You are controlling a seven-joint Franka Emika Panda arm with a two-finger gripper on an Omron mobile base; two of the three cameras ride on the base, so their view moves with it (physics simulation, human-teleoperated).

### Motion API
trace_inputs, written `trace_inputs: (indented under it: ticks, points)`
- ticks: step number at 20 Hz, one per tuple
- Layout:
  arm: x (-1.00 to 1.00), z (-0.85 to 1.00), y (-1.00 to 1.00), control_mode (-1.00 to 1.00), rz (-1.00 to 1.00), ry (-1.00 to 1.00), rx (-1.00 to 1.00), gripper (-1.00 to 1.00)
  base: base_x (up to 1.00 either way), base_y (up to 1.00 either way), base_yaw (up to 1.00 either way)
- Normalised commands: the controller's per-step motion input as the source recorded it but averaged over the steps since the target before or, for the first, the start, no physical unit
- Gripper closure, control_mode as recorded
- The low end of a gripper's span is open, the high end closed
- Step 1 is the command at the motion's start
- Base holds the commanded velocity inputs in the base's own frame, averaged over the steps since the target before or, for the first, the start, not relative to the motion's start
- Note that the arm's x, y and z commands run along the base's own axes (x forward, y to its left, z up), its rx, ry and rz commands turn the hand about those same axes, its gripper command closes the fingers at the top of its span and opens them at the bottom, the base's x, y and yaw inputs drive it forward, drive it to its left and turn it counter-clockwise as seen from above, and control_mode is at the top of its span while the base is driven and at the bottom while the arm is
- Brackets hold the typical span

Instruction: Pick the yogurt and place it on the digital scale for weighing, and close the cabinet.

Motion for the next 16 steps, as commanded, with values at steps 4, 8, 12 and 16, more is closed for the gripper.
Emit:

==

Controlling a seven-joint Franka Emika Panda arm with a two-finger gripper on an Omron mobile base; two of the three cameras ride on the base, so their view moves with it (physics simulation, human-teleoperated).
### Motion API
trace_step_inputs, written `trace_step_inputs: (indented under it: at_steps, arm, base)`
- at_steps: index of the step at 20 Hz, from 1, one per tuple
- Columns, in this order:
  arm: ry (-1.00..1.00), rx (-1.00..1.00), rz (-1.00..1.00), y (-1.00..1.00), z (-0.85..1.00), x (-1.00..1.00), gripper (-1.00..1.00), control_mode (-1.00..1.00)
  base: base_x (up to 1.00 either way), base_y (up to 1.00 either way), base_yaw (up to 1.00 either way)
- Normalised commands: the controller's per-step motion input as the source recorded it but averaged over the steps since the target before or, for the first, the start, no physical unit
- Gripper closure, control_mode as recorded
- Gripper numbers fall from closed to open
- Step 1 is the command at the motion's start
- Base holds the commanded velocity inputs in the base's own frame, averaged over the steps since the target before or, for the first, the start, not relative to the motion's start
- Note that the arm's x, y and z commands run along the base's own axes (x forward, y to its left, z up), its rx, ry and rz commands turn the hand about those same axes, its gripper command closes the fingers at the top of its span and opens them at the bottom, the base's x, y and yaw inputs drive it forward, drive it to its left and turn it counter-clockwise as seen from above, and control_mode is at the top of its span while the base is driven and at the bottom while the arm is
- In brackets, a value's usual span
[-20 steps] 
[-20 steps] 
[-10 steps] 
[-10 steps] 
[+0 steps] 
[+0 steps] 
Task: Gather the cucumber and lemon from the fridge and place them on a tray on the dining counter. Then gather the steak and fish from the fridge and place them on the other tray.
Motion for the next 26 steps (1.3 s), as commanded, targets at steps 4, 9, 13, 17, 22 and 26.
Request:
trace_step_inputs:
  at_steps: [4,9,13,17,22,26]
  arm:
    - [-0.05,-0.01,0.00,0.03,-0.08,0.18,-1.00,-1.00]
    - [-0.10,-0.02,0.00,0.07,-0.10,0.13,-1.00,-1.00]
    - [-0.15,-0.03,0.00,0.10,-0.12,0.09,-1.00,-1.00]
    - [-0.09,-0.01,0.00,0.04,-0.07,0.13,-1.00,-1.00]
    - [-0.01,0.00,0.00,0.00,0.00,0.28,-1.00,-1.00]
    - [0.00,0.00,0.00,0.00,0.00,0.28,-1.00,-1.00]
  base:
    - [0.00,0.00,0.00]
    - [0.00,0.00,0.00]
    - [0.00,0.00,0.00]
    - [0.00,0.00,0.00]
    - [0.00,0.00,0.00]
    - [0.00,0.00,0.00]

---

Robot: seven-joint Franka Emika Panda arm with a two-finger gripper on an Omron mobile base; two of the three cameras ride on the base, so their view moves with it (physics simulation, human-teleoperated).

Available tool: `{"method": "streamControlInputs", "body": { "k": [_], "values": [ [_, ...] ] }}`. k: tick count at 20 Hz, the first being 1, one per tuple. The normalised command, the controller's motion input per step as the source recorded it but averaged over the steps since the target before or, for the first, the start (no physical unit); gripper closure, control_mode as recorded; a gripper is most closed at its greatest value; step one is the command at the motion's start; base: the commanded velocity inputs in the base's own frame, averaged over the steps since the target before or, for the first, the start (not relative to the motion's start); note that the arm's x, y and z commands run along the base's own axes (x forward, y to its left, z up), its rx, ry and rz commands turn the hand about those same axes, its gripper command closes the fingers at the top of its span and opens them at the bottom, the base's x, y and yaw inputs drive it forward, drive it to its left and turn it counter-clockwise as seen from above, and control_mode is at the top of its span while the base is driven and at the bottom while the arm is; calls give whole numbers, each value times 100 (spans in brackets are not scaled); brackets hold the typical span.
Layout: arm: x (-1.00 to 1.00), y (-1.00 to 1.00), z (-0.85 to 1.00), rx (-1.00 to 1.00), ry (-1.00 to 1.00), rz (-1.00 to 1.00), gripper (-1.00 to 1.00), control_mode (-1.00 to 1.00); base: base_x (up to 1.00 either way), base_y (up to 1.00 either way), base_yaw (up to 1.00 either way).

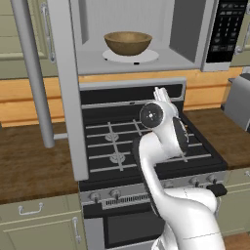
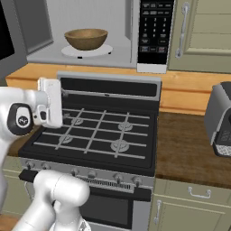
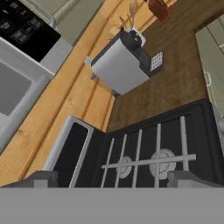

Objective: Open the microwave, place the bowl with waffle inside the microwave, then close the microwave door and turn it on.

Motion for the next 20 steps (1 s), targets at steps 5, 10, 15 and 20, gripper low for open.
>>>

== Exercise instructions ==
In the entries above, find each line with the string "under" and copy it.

== Task response ==
trace_inputs, written `trace_inputs: (indented under it: ticks, points)`
trace_step_inputs, written `trace_step_inputs: (indented under it: at_steps, arm, base)`

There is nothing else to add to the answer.